• **REQUIREMENT**
In the data that follows, every line containing the word "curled" should be returned.
EXTRACTED RECORDS below:
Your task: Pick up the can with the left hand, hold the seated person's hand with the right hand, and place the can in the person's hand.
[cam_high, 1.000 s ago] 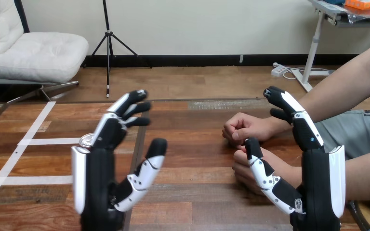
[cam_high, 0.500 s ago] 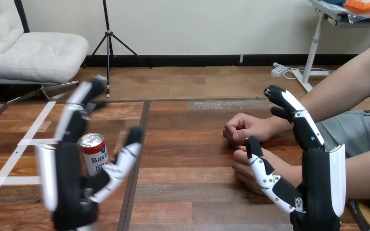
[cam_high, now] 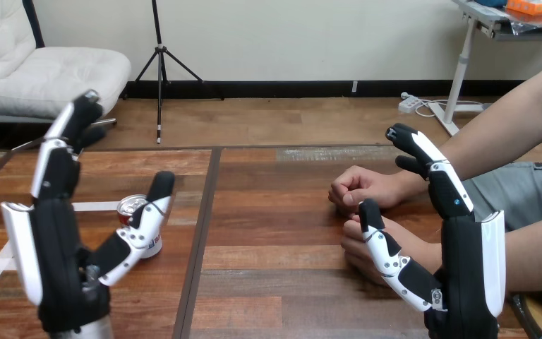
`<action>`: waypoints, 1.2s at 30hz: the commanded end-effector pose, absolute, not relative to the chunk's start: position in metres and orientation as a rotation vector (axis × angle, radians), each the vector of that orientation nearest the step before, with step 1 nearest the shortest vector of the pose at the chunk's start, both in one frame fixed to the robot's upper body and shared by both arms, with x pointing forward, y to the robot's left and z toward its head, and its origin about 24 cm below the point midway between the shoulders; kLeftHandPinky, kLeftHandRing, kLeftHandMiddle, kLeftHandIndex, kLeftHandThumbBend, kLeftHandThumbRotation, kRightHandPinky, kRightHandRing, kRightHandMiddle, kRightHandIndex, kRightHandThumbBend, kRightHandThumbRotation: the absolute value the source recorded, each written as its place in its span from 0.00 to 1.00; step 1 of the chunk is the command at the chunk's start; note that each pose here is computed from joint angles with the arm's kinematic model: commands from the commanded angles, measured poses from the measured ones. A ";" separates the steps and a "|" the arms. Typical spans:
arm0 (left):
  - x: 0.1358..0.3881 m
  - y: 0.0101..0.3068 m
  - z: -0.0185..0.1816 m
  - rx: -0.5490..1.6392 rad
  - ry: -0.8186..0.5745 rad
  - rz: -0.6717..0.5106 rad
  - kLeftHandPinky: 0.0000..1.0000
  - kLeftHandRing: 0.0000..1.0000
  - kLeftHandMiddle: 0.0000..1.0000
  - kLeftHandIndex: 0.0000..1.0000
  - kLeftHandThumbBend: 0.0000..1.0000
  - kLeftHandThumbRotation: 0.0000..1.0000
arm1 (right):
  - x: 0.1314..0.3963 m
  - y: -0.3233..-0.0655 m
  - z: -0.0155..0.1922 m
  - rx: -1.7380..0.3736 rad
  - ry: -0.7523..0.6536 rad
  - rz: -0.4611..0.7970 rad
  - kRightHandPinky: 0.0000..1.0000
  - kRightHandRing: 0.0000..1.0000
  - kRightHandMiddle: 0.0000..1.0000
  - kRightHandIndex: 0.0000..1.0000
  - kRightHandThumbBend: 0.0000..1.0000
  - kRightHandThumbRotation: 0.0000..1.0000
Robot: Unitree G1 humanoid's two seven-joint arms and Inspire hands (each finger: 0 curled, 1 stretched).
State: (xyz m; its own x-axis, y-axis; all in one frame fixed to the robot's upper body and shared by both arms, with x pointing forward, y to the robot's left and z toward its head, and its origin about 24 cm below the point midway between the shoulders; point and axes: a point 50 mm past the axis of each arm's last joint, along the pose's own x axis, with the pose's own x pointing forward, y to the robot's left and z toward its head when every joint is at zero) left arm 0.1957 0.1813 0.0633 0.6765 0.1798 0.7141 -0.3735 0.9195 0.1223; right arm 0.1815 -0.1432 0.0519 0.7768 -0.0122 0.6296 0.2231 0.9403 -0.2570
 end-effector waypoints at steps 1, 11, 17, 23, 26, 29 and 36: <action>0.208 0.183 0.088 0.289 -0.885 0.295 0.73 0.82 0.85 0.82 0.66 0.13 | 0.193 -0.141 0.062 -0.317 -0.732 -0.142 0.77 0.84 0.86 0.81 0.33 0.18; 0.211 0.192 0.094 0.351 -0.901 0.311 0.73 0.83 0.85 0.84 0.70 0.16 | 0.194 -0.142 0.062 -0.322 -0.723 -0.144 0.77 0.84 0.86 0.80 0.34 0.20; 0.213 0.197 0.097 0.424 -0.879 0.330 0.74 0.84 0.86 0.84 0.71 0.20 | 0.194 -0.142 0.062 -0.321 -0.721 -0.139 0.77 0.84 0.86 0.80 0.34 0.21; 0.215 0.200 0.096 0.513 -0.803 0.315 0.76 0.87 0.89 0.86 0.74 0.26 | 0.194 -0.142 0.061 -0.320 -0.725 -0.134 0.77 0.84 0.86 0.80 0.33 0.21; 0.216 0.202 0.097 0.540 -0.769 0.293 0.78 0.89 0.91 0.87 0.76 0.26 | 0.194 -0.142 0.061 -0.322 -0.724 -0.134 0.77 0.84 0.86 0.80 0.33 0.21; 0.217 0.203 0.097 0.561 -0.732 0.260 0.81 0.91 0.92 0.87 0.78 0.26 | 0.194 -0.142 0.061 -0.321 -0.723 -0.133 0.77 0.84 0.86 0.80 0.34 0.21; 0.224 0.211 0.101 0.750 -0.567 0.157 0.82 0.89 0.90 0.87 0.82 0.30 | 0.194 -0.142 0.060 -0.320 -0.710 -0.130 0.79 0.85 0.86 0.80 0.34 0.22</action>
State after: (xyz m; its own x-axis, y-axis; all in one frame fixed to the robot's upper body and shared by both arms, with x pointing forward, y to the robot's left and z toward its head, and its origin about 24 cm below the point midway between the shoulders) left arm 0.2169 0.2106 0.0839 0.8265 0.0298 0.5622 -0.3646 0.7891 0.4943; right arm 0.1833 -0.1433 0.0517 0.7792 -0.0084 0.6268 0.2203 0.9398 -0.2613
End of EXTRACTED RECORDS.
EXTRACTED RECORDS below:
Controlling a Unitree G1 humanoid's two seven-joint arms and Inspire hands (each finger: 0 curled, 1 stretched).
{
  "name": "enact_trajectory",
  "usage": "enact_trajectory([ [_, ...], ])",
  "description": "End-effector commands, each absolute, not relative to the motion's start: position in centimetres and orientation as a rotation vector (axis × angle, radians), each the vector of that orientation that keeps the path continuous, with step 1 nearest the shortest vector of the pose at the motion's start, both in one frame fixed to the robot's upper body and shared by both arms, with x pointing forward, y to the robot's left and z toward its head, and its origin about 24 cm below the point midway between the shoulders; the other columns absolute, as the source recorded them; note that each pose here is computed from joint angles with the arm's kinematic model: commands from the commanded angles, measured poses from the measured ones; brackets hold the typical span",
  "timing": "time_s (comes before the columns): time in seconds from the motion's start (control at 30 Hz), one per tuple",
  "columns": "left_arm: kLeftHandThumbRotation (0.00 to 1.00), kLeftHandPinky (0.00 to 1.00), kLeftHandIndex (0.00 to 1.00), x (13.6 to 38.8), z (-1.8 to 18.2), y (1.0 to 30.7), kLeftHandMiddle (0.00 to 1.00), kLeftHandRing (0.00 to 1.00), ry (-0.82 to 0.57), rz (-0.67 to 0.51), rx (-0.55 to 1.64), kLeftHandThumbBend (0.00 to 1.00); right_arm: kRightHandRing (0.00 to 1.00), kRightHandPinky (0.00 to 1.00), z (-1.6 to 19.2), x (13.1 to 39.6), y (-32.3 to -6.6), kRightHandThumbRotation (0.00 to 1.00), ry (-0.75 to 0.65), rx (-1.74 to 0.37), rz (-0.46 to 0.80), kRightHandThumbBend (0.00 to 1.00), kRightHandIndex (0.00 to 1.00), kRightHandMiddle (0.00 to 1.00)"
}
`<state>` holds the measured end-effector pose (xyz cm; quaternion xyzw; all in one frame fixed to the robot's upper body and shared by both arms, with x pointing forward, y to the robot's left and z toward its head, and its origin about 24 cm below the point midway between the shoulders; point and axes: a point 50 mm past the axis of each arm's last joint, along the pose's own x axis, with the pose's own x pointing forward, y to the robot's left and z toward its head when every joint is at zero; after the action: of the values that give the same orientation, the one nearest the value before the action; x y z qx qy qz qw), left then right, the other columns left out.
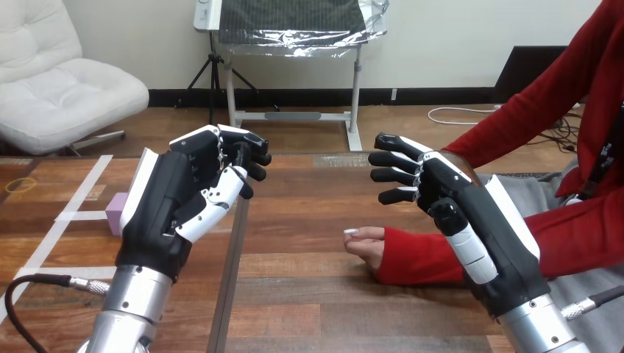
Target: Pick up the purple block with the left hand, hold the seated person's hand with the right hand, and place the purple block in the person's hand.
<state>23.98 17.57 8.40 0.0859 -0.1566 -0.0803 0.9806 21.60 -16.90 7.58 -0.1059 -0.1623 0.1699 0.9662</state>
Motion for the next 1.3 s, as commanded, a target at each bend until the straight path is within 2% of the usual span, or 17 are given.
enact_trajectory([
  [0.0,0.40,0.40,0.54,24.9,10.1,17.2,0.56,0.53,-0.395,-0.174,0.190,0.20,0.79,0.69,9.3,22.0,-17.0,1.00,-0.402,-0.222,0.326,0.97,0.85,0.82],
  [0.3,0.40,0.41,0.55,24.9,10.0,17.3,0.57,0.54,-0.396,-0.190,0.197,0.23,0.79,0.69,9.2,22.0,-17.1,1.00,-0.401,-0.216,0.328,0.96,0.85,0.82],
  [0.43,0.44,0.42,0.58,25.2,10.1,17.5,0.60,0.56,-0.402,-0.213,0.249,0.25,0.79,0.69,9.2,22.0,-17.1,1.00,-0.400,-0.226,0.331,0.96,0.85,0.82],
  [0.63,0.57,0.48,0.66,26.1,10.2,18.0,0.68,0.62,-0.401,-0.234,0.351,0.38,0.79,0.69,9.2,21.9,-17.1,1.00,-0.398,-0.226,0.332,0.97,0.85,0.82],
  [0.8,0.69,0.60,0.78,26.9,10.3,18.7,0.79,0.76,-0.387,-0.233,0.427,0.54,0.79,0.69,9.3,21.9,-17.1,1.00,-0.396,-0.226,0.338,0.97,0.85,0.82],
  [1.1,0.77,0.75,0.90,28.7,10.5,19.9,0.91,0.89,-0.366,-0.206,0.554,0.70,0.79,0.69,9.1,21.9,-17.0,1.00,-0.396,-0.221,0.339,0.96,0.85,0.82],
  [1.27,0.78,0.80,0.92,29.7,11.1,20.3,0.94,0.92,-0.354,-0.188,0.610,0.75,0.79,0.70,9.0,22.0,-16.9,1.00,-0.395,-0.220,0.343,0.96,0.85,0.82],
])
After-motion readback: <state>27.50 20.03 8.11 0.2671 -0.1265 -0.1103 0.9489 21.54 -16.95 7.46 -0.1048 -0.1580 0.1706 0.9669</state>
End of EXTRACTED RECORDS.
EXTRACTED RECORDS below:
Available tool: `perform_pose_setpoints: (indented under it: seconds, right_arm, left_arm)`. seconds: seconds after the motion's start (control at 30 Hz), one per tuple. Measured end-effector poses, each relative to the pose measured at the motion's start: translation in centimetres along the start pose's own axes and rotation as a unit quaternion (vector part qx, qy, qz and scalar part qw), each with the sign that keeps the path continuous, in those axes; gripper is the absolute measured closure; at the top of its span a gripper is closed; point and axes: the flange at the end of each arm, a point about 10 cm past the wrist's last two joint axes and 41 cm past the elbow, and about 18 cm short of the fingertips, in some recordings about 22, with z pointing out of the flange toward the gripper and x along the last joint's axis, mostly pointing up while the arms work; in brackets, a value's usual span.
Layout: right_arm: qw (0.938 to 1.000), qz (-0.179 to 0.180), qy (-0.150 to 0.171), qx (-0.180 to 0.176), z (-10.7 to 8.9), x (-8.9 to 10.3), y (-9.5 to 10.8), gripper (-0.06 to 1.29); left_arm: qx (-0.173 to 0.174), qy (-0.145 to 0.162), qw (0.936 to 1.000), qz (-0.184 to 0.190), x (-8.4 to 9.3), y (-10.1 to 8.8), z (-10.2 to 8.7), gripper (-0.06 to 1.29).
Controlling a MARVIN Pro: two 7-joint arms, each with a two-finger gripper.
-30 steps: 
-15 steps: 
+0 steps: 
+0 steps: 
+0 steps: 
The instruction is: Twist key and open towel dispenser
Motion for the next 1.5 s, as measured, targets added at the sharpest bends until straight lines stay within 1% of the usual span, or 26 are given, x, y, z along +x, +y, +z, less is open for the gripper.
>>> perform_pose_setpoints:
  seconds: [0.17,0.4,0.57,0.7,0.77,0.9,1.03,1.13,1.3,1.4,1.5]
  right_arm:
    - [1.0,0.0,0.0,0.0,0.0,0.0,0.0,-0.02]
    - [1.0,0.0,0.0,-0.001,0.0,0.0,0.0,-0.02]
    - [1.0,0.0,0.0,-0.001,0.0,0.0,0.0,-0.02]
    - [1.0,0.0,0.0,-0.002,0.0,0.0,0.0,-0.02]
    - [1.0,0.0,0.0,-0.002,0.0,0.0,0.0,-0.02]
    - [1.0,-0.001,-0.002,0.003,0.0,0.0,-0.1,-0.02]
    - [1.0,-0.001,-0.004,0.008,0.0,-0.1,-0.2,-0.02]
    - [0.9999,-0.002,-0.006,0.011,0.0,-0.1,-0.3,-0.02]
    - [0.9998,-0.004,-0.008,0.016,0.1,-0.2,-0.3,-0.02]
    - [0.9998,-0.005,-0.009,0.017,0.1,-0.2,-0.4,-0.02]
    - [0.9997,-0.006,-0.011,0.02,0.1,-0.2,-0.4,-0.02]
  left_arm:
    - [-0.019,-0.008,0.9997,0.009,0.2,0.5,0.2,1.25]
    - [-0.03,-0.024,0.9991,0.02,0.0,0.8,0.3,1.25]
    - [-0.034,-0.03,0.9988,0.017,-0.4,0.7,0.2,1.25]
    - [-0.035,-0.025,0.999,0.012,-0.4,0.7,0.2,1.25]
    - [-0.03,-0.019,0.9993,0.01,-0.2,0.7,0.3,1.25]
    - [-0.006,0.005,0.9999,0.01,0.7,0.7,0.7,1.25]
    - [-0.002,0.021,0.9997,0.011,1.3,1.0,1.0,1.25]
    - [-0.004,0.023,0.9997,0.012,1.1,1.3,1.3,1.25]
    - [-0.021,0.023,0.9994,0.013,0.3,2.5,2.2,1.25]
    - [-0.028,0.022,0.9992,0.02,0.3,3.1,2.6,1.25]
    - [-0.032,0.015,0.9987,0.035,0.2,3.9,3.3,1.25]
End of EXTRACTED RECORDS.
• **SOLVED EXERCISE**
Robot: Unitree G1 humanoid's two seven-joint arms and Inspire hands (each finger: 0 curled, 1 stretched).
Controlling a Unitree G1 humanoid's two seven-joint arms and Inspire hands (each finger: 0 curled, 1 stretched).

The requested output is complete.